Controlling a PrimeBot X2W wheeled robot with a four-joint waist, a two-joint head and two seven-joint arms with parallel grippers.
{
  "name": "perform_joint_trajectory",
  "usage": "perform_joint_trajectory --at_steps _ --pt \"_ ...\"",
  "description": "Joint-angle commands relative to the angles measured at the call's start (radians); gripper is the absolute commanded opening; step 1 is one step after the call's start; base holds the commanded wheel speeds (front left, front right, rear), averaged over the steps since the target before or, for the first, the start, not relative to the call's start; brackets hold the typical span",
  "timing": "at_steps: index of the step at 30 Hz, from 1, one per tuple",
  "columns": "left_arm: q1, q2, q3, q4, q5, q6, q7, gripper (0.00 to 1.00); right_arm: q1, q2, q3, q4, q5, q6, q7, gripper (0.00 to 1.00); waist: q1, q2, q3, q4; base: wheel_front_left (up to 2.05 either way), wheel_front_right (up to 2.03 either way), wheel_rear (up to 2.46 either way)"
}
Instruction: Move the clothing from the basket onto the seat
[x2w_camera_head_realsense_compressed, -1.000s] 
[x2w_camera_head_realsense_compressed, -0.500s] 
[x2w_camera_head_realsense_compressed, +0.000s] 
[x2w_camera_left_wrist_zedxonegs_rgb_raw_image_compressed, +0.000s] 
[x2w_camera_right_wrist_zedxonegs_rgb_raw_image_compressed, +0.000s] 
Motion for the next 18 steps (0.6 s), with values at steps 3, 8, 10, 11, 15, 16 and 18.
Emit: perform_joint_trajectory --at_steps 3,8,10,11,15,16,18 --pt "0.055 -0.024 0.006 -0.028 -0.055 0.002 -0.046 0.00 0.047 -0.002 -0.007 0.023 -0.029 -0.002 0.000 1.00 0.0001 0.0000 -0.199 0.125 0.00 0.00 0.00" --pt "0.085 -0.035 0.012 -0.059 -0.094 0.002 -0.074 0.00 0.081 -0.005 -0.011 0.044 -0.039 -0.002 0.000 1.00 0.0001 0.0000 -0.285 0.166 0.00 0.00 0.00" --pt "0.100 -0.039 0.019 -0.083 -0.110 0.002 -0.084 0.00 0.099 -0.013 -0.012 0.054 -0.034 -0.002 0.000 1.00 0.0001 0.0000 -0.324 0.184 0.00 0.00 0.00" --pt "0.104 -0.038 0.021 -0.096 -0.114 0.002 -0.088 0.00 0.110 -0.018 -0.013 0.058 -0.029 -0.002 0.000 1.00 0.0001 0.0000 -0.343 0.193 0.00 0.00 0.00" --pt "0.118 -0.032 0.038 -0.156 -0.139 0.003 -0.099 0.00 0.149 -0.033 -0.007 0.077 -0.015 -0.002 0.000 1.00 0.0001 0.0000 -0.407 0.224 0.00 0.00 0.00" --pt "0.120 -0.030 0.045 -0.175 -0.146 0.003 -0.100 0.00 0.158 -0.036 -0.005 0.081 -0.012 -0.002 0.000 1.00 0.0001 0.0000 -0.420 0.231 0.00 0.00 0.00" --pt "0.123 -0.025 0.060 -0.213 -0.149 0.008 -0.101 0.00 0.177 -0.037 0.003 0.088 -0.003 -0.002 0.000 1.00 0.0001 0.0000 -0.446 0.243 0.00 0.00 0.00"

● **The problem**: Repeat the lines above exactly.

● **Your response**:
Controlling a PrimeBot X2W wheeled robot with a four-joint waist, a two-joint head and two seven-joint arms with parallel grippers.
{
  "name": "perform_joint_trajectory",
  "usage": "perform_joint_trajectory --at_steps _ --pt \"_ ...\"",
  "description": "Joint-angle commands relative to the angles measured at the call's start (radians); gripper is the absolute commanded opening; step 1 is one step after the call's start; base holds the commanded wheel speeds (front left, front right, rear), averaged over the steps since the target before or, for the first, the start, not relative to the call's start; brackets hold the typical span",
  "timing": "at_steps: index of the step at 30 Hz, from 1, one per tuple",
  "columns": "left_arm: q1, q2, q3, q4, q5, q6, q7, gripper (0.00 to 1.00); right_arm: q1, q2, q3, q4, q5, q6, q7, gripper (0.00 to 1.00); waist: q1, q2, q3, q4; base: wheel_front_left (up to 2.05 either way), wheel_front_right (up to 2.03 either way), wheel_rear (up to 2.46 either way)"
}
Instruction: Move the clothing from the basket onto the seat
[x2w_camera_head_realsense_compressed, -1.000s] 
[x2w_camera_head_realsense_compressed, -0.500s] 
[x2w_camera_head_realsense_compressed, +0.000s] 
[x2w_camera_left_wrist_zedxonegs_rgb_raw_image_compressed, +0.000s] 
[x2w_camera_right_wrist_zedxonegs_rgb_raw_image_compressed, +0.000s] 
Motion for the next 18 steps (0.6 s), with values at steps 3, 8, 10, 11, 15, 16 and 18.
Emit: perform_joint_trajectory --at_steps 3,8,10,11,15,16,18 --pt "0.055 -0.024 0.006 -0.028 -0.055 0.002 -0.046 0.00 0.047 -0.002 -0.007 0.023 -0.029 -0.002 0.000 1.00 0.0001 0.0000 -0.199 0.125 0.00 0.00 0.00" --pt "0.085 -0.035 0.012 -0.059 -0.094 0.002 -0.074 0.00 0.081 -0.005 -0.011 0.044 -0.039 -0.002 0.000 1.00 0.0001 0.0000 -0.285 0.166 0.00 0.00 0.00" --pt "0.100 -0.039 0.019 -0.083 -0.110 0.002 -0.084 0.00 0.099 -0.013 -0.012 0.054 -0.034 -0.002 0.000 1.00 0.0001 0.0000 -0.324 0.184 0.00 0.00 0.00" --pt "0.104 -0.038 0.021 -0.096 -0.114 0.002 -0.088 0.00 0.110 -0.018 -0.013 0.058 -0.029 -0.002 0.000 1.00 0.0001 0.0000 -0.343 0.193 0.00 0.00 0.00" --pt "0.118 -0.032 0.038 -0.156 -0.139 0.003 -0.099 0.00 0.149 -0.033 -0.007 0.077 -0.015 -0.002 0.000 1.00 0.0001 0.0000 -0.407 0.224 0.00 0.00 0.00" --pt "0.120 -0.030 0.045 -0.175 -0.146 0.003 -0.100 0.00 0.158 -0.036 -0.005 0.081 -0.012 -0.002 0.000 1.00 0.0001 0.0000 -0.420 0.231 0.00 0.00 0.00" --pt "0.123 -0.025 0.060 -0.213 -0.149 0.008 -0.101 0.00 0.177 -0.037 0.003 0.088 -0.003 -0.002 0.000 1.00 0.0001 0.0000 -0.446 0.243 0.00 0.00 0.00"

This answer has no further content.